Exercise directions: Word for word, retype the lines from the one containing "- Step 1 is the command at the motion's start" to the last line of the data below, both ends included.

▶

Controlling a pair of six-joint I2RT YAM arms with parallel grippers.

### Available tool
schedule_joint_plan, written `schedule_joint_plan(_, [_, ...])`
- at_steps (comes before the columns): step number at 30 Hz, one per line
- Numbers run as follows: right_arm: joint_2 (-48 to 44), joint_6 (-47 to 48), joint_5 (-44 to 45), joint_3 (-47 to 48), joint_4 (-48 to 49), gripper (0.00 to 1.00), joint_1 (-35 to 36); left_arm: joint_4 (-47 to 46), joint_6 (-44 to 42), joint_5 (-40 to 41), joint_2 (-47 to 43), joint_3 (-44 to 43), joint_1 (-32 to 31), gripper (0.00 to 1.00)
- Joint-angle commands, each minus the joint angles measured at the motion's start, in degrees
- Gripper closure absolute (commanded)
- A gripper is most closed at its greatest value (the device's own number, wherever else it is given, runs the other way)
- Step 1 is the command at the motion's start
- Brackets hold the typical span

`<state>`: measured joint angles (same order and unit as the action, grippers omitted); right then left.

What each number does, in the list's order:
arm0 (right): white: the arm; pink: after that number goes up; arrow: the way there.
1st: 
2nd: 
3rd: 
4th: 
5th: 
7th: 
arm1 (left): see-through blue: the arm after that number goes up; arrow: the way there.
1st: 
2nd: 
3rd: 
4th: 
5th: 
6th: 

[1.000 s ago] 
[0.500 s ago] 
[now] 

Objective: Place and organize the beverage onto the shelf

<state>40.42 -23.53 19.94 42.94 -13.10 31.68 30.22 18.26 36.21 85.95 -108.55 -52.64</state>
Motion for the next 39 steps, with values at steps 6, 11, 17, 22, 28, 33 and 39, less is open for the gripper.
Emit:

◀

Answer for the task:
- Step 1 is the command at the motion's start
- Brackets hold the typical span

`<state>`: measured joint angles (same order and unit as the action, grippers omitted); right then left.

What each number does, in the list's order:
arm0 (right): white: the arm; pink: after that number goes up; arrow: the way there.
1st: 
2nd: 
3rd: 
4th: 
5th: 
7th: 
arm1 (left): see-through blue: the arm after that number goes up; arrow: the way there.
1st: 
2nd: 
3rd: 
4th: 
5th: 
6th: 

[1.000 s ago] 
[0.500 s ago] 
[now] 

Objective: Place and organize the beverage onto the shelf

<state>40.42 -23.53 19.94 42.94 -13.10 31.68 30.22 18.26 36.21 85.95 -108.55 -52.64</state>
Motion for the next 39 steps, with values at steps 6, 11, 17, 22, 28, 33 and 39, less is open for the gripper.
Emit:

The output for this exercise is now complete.